Task requirements: Scan the lines below for the string "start" and copy every one that has it.

Data shown:
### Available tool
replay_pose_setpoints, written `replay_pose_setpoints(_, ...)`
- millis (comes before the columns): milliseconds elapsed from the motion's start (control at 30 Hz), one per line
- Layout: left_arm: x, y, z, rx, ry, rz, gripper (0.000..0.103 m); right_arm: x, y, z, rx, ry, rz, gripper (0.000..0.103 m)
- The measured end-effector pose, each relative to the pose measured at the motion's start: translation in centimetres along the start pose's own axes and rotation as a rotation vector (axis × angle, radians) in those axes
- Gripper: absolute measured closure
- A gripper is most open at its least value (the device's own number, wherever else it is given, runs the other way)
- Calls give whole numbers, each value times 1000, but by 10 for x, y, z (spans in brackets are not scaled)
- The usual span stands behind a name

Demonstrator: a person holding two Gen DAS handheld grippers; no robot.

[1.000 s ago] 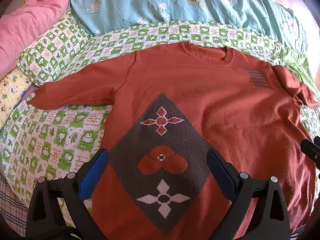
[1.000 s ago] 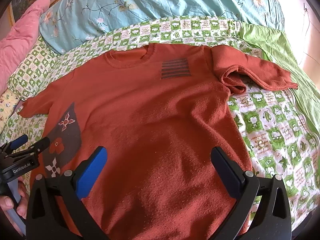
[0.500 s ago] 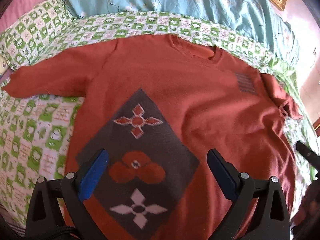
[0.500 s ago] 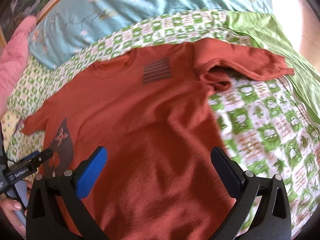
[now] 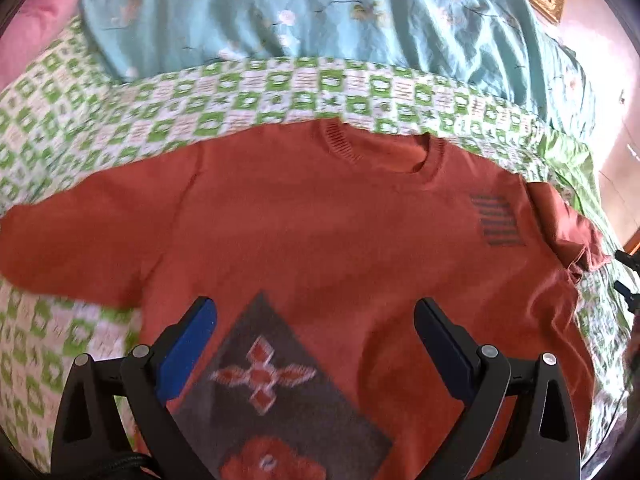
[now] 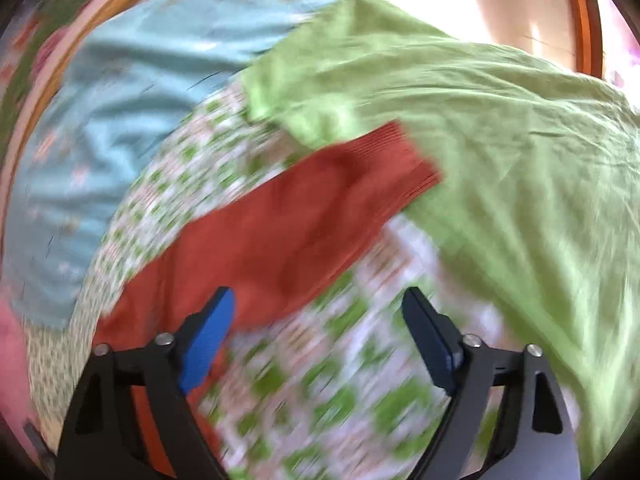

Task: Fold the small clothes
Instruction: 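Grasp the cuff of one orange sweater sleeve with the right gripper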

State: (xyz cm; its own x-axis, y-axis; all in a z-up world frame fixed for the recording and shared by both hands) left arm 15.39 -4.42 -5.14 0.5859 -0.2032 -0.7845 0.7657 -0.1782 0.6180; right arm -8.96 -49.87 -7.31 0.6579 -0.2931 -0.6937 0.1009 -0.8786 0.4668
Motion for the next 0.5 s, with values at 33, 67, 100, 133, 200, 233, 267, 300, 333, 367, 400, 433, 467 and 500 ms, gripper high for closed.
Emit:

Response to this task:
- millis (comes before the columns): milliseconds elapsed from the motion's start (control at 30 Hz), one per line
- The measured end-effector pose, each relative to the pose measured at the motion's start: translation in centimetres along the start pose's own axes and rotation as a rotation vector (axis × angle, radians) in those axes

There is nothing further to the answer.